_Work item_
Within the records below, find the line with "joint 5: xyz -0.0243" and the line with "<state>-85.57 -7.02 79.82", then reproduce exactly those two lines and all lines between them, without any picture.

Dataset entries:

++++++++

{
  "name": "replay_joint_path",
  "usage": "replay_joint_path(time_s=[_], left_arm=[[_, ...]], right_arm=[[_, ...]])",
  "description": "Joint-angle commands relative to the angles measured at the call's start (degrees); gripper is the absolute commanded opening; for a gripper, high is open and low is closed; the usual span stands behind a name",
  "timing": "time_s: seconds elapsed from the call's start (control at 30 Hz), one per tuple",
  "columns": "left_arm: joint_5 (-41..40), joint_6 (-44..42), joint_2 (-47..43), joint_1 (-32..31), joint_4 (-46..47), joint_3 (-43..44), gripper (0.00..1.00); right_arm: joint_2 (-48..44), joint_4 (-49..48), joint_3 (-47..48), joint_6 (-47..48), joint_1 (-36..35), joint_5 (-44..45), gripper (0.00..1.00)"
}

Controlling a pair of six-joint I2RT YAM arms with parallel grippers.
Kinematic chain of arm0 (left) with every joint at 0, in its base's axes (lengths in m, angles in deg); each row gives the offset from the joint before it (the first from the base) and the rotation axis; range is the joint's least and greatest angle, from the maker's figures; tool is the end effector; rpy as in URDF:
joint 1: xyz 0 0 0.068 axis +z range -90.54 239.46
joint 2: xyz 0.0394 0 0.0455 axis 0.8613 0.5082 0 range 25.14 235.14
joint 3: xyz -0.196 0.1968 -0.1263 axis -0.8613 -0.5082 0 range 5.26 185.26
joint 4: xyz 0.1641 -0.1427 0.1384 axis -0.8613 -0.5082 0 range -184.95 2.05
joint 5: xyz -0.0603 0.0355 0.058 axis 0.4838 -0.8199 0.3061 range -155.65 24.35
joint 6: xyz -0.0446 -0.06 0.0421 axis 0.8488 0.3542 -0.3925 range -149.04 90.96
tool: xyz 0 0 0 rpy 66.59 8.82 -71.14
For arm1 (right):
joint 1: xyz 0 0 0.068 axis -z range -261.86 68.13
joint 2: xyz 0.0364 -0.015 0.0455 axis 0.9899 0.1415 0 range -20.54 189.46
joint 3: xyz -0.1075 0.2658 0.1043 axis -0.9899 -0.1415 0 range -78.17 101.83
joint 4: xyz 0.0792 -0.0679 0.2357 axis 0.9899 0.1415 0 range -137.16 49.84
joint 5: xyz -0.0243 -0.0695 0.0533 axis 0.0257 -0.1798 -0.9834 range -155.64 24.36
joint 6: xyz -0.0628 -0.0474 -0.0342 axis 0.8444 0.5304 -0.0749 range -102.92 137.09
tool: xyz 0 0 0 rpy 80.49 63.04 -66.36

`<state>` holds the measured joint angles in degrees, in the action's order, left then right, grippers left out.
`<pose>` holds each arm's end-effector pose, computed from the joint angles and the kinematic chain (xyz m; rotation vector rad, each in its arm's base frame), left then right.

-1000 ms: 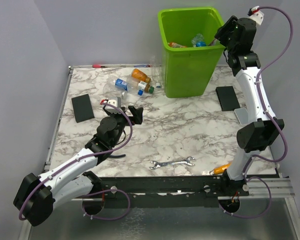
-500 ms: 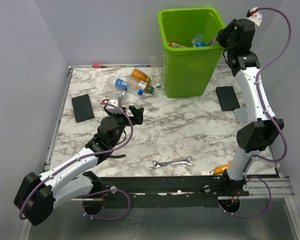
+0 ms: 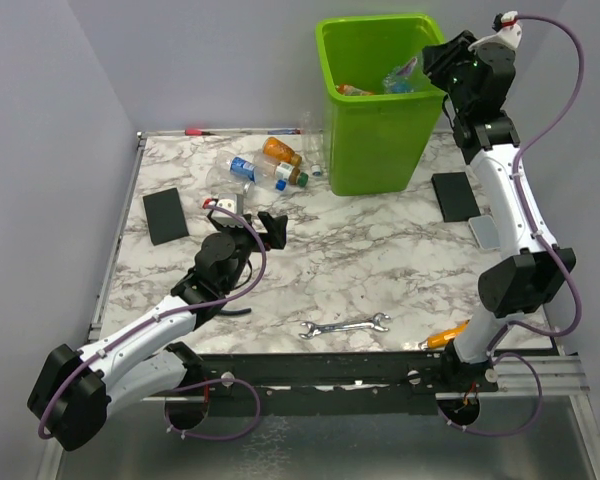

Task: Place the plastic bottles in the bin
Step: Place the plastic bottle in the trash bin.

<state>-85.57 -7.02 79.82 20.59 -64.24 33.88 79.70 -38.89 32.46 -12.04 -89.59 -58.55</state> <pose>0.2000 -0.1280 0.2981 -0.0326 1.6361 -0.5402 0.4452 0.0510 0.5139 0.3847 1.5003 0.4161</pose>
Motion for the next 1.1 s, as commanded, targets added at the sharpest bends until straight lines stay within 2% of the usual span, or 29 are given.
replay_joint_path(time_s=[0.0, 0.17, 0.3, 0.4, 0.57, 0.6, 0.63, 0.67, 0.7, 0.73, 0.87, 1.07], left_arm=[[1.04, 0.05, 0.41, -0.25, -0.68, 1.79, 0.99], [1.03, -0.05, 0.74, -0.32, -0.67, 1.79, 0.99], [0.74, -0.84, 0.95, -0.29, -0.63, 1.88, 0.99], [0.37, -1.25, 1.25, -0.27, -0.67, 1.87, 0.99], [0.33, -1.51, 1.92, -0.28, -0.7, 1.96, 0.99], [0.4, -1.52, 1.93, -0.27, -0.76, 1.96, 0.99], [0.41, -1.54, 1.88, -0.24, -0.76, 1.96, 0.99], [0.33, -1.54, 1.8, -0.25, -0.79, 1.95, 0.99], [0.39, -1.55, 1.71, -0.27, -0.83, 1.96, 0.99], [0.41, -1.54, 1.67, -0.32, -0.85, 1.96, 0.99], [1.22, -1.3, 1.62, -0.26, -0.85, 2.05, 0.99], [1.49, -0.84, 1.19, -0.33, -0.85, 2.05, 0.99]], right_arm=[[-1.97, -12.57, 0.34, 0.44, -2.07, -5.11, 0.0], [3.88, -14.87, 5.69, 5.16, -3.33, -8.93, 0.0], [10.78, -13.84, 12.65, 13.4, -5.32, -10.25, 0.0], [13.93, -17.14, 12.45, 17.45, -6.46, -12.58, 0.0], [19.29, -15.54, 16.21, 20.23, -7.83, -17.13, 0.0], [19.83, -14.99, 16.68, 20.08, -7.91, -18.1, 0.07], [20.5, -14.09, 17.55, 19.8, -7.92, -19.06, 0.29], [20.79, -12.91, 18.58, 19.28, -7.95, -19.42, 0.45], [20.56, -12.25, 19.1, 18.78, -8.01, -19.11, 0.58], [20.18, -11.78, 19.22, 18.21, -8.15, -18.12, 0.65], [17.36, -9.47, 20.32, 16.31, -8.18, -14.88, 0.79], [8.98, -8.57, 18.69, 11.9, -8.79, -13.36, 0.83]])
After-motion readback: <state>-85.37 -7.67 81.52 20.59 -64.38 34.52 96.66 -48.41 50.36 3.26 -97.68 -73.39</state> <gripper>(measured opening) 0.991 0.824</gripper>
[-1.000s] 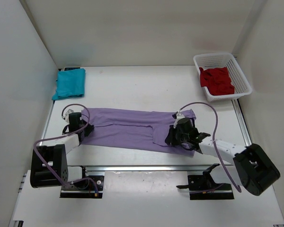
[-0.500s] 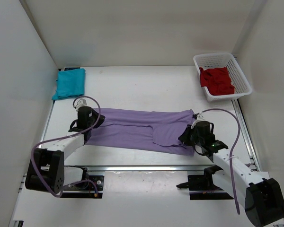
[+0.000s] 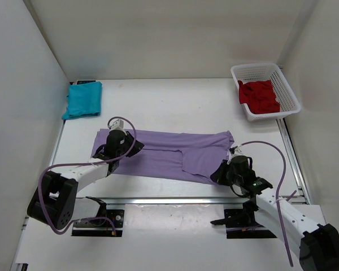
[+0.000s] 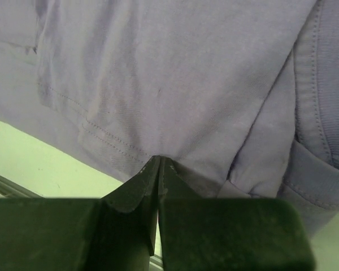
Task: Fold and stack the t-shirts
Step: Fold the other side of the tshirt into a rectangle, then rotate the tshirt 90 degrees
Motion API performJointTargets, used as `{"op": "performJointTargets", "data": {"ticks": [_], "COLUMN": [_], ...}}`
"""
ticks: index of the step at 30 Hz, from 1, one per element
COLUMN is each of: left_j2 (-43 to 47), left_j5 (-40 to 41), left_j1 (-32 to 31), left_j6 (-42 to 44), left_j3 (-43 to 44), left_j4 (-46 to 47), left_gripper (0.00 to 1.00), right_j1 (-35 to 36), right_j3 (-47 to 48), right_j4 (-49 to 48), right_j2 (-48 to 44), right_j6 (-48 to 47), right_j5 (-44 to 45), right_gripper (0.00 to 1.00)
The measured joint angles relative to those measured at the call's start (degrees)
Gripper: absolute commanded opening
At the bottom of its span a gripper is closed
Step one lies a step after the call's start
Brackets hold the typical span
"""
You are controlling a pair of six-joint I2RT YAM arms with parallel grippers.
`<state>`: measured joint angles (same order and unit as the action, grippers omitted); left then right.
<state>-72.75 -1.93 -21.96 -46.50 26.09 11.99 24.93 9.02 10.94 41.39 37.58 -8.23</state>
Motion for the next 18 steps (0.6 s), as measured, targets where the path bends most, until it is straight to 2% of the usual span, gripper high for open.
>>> {"op": "performJointTargets", "data": {"ticks": [5, 9, 14, 18], "left_j2": [0.1, 0.2, -0.6, -1.5], "left_j5": [-3.8, -7.0, -10.8, -15.3], "left_j1": [-0.1, -1.5, -6.5, -8.4], "left_j6": [0.8, 3.0, 7.8, 10.1], "left_j3": [0.1, 3.6, 12.9, 14.8], "left_j4": [-0.4, -4.9, -10.1, -11.3], "left_gripper": [0.28, 0.29, 0.29, 0.29], "right_j1": [-1.9, -5.3, -7.6, -8.3], "right_j3": [3.0, 7.9, 12.5, 17.0], "right_j4": [3.0, 3.3, -6.3, -14.2], "right_j2": [0.7, 4.4, 18.4, 34.5], "right_j6": [-0.7, -3.0, -5.2, -6.0], "right_j5": [-0.3, -0.7, -1.0, -3.0], "right_gripper": [0.04, 0.05, 0.02, 0.0]}}
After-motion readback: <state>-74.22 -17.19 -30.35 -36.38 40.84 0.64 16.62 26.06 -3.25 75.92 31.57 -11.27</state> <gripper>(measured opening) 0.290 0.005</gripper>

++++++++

_Answer to the problem_
joint 5: xyz -0.0243 -0.0695 0.0533 axis 0.0257 -0.1798 -0.9834 range -155.64 24.36
joint 6: xyz -0.0628 -0.0474 -0.0342 axis 0.8444 0.5304 -0.0749 range -102.92 137.09
tool: xyz 0 0 0 rpy 80.49 63.04 -66.36

`<state>` holds the measured joint angles in degrees, in the action's order, left then right, grippers left out.
`<pose>` holds each arm's end-effector pose, computed from the joint angles and the kinematic chain (xyz m; rotation vector rad, each in its arm's base frame), left then right.

-1000 ms: 
-500 ms: 
+0 ms: 

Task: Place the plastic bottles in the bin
Step: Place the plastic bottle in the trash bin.

<state>-85.57 -7.02 79.82 20.59 -64.24 33.88 79.70 -38.89 32.46 -12.04 -89.59 -58.55</state> <pose>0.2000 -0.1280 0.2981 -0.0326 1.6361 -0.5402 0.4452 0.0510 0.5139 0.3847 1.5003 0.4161</pose>

Nothing further is needed to complete the exercise.